Catchment characteristics included catchment area, slope, sediment yield, mean annual rainfall,
mean annual runoff, mean annual flood, and a variety of other parameters extracted from the
database associated with the national river network developed for the River Environment
Classification (REC; Snelder and Biggs, 2002).
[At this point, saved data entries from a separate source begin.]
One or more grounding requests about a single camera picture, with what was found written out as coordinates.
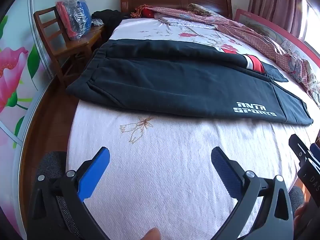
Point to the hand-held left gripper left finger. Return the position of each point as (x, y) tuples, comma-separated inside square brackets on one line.
[(95, 170)]

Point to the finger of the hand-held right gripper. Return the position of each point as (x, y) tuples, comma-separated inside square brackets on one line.
[(298, 147)]

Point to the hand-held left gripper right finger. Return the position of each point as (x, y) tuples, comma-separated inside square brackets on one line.
[(225, 170)]

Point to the black pants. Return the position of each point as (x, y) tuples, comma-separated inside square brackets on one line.
[(175, 80)]

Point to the person's right hand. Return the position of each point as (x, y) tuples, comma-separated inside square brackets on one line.
[(301, 213)]

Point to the person's left hand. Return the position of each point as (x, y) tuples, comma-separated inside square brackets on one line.
[(153, 235)]

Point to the person's right leg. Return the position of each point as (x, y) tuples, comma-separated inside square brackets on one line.
[(297, 195)]

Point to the bed with white floral sheet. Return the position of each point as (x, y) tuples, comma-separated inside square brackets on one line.
[(162, 167)]

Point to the window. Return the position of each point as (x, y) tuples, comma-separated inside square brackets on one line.
[(312, 25)]

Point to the pink framed cartoon board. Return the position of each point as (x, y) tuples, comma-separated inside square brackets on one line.
[(262, 25)]

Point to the wooden chair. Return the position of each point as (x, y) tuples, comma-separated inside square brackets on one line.
[(75, 43)]

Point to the flower print wardrobe door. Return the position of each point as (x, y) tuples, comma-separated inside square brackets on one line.
[(17, 67)]

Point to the red patterned quilt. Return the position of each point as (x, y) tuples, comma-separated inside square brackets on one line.
[(237, 27)]

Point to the pink curtain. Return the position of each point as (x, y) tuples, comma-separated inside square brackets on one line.
[(275, 2)]

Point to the pale patterned folded cloth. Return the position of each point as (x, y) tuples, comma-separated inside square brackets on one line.
[(185, 22)]

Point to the black clothes pile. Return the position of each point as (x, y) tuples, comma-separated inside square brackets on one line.
[(112, 17)]

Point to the clear plastic bag of clothes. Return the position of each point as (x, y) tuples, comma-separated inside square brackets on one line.
[(73, 12)]

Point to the floral pillow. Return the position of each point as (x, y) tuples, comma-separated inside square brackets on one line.
[(202, 9)]

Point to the orange fringed cloth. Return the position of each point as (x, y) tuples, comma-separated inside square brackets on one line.
[(137, 11)]

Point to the red pillow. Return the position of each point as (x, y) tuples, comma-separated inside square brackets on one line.
[(148, 13)]

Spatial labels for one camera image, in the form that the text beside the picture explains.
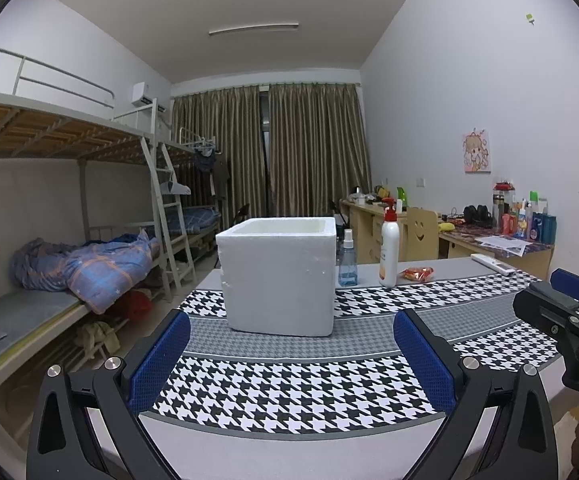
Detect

The boosted regression tree approach requires that predictions must be made within the model
development environment, rather than by an explicit function. Thus to transfer the results
nationally, the intent is to pre-calculate the sediment rating parameters and/or Cr* values and add
them as fields to the REC database.
Preliminary Results
Preliminary results of the boosted regression tree analysis for the non-parametric approach
showed generally good performance statistics, with r2 (indicating proportion of variance in the
dataset explained by the model) ranging from 0.88 to 0.96, the root-mean-square error (in log
space) ranging from 0.30 to 0.68 (equating to factorial errors of 1.35 to 1.97 in predicted
concentration), and Nash–Sutcliffe efficiency (NSE) coefficients ranging from 0.86 to 0.96 (where
a NSE value of 1 indicates a perfect model prediction).
References
Hicks D.M., Shankar U., McKerchar, A., Basher, L., Lynn I., & Jessen, M., 2011. Sediment yield from New
Zealand rivers. Journal of Hydrology (NZ) 50, 81-142.
Snelder, T.H. & Biggs, B.J.F., 2002. Multi-scale river environment classification for water resources
management. Journal of the American Water Resources Association 38, 1225–1240.